## WHAT THIS TASK INVOLVES
Your output should consist of every record, copied exactly.
━━━ EXCERPTED DATA ━━━
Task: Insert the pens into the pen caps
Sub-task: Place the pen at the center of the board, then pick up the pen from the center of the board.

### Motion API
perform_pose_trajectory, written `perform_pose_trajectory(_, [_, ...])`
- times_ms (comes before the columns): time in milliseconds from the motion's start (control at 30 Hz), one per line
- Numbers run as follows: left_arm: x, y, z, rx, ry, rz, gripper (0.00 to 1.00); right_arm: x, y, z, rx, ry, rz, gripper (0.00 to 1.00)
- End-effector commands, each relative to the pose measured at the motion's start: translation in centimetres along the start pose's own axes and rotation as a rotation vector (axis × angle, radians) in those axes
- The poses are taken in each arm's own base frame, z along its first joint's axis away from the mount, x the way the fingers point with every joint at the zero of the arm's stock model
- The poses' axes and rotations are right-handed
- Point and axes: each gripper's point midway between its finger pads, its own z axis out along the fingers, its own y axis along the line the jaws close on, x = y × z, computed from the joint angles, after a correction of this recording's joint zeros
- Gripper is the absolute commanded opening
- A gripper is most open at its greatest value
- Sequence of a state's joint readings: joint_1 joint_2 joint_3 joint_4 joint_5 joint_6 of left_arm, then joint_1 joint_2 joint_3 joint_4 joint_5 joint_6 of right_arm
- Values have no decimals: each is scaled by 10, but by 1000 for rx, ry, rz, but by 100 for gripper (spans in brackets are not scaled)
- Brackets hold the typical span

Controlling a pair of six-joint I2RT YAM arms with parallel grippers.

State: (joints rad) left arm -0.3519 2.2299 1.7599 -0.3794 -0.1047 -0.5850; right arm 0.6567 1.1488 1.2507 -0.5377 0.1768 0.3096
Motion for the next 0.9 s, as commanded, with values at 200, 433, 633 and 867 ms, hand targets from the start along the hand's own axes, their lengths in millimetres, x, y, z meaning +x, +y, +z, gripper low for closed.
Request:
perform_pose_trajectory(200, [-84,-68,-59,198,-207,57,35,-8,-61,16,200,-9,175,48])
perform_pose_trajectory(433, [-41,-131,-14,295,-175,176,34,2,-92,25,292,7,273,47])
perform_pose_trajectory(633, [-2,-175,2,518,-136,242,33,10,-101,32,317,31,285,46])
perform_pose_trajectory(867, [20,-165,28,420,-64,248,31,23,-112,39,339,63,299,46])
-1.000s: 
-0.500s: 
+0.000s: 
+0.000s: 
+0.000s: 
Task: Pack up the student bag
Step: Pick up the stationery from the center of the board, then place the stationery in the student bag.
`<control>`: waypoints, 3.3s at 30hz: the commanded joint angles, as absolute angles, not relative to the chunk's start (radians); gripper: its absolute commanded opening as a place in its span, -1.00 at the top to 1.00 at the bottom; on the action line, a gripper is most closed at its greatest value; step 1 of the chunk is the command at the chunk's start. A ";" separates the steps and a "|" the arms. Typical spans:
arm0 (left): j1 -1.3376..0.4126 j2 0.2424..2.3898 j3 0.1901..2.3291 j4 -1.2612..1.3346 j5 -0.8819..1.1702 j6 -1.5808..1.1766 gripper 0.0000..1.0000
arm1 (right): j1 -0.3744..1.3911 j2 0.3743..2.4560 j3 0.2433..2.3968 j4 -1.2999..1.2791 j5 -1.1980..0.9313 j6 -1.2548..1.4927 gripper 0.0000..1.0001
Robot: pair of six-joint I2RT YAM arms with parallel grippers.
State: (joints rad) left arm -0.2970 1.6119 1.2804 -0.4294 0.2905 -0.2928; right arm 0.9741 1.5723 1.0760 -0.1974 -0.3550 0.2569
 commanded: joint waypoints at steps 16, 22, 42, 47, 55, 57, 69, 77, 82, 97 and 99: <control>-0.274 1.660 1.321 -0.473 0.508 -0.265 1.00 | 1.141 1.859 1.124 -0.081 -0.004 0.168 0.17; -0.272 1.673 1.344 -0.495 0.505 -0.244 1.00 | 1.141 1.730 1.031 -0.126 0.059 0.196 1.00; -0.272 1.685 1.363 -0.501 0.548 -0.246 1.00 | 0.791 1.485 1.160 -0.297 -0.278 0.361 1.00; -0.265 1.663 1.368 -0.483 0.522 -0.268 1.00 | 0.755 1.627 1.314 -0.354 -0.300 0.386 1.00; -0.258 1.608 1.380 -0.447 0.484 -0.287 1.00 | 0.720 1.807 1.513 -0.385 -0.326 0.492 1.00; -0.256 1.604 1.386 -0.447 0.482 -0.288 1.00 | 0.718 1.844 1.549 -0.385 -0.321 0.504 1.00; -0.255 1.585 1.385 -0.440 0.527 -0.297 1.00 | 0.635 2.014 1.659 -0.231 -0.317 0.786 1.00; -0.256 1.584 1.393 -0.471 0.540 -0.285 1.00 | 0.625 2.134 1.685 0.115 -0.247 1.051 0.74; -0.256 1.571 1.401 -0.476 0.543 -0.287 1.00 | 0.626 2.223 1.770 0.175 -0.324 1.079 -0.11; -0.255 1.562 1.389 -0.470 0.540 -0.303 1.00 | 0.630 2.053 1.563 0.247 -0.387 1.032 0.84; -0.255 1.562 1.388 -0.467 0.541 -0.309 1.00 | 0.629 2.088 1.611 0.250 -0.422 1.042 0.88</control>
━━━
## ANSWER BELOW
Task: Insert the pens into the pen caps
Sub-task: Place the pen at the center of the board, then pick up the pen from the center of the board.

### Motion API
perform_pose_trajectory, written `perform_pose_trajectory(_, [_, ...])`
- times_ms (comes before the columns): time in milliseconds from the motion's start (control at 30 Hz), one per line
- Numbers run as follows: left_arm: x, y, z, rx, ry, rz, gripper (0.00 to 1.00); right_arm: x, y, z, rx, ry, rz, gripper (0.00 to 1.00)
- End-effector commands, each relative to the pose measured at the motion's start: translation in centimetres along the start pose's own axes and rotation as a rotation vector (axis × angle, radians) in those axes
- The poses are taken in each arm's own base frame, z along its first joint's axis away from the mount, x the way the fingers point with every joint at the zero of the arm's stock model
- The poses' axes and rotations are right-handed
- Point and axes: each gripper's point midway between its finger pads, its own z axis out along the fingers, its own y axis along the line the jaws close on, x = y × z, computed from the joint angles, after a correction of this recording's joint zeros
- Gripper is the absolute commanded opening
- A gripper is most open at its greatest value
- Sequence of a state's joint readings: joint_1 joint_2 joint_3 joint_4 joint_5 joint_6 of left_arm, then joint_1 joint_2 joint_3 joint_4 joint_5 joint_6 of right_arm
- Values have no decimals: each is scaled by 10, but by 1000 for rx, ry, rz, but by 100 for gripper (spans in brackets are not scaled)
- Brackets hold the typical span

Controlling a pair of six-joint I2RT YAM arms with parallel grippers.

State: (joints rad) left arm -0.3519 2.2299 1.7599 -0.3794 -0.1047 -0.5850; right arm 0.6567 1.1488 1.2507 -0.5377 0.1768 0.3096
Motion for the next 0.9 s, as commanded, with values at 200, 433, 633 and 867 ms, hand targets from the start along the hand's own axes, their lengths in millimetres, x, y, z meaning +x, +y, +z, gripper low for closed.
Request:
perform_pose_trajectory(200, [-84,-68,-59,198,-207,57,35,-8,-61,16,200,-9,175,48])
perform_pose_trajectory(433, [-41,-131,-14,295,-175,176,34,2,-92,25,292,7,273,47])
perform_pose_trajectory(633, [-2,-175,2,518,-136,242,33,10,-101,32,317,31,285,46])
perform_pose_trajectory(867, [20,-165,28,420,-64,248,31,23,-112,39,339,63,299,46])
-1.000s: 
-0.500s: 
+0.000s: 
+0.000s: 
+0.000s: 
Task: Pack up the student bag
Step: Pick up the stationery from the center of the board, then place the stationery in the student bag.
`<control>`: waypoints, 3.3s at 30hz: the commanded joint angles, as absolute angles, not relative to the chunk's start (radians); gripper: its absolute commanded opening as a place in its span, -1.00 at the top to 1.00 at the bottom; on the action line, a gripper is most closed at its greatest value; step 1 of the chunk is the command at the chunk's start. A ";" separates the steps and a "|" the arms. Typical spans:
arm0 (left): j1 -1.3376..0.4126 j2 0.2424..2.3898 j3 0.1901..2.3291 j4 -1.2612..1.3346 j5 -0.8819..1.1702 j6 -1.5808..1.1766 gripper 0.0000..1.0000
arm1 (right): j1 -0.3744..1.3911 j2 0.3743..2.4560 j3 0.2433..2.3968 j4 -1.2999..1.2791 j5 -1.1980..0.9313 j6 -1.2548..1.4927 gripper 0.0000..1.0001
Robot: pair of six-joint I2RT YAM arms with parallel grippers.
State: (joints rad) left arm -0.2970 1.6119 1.2804 -0.4294 0.2905 -0.2928; right arm 0.9741 1.5723 1.0760 -0.1974 -0.3550 0.2569
 commanded: joint waypoints at steps 16, 22, 42, 47, 55, 57, 69, 77, 82, 97 and 99: <control>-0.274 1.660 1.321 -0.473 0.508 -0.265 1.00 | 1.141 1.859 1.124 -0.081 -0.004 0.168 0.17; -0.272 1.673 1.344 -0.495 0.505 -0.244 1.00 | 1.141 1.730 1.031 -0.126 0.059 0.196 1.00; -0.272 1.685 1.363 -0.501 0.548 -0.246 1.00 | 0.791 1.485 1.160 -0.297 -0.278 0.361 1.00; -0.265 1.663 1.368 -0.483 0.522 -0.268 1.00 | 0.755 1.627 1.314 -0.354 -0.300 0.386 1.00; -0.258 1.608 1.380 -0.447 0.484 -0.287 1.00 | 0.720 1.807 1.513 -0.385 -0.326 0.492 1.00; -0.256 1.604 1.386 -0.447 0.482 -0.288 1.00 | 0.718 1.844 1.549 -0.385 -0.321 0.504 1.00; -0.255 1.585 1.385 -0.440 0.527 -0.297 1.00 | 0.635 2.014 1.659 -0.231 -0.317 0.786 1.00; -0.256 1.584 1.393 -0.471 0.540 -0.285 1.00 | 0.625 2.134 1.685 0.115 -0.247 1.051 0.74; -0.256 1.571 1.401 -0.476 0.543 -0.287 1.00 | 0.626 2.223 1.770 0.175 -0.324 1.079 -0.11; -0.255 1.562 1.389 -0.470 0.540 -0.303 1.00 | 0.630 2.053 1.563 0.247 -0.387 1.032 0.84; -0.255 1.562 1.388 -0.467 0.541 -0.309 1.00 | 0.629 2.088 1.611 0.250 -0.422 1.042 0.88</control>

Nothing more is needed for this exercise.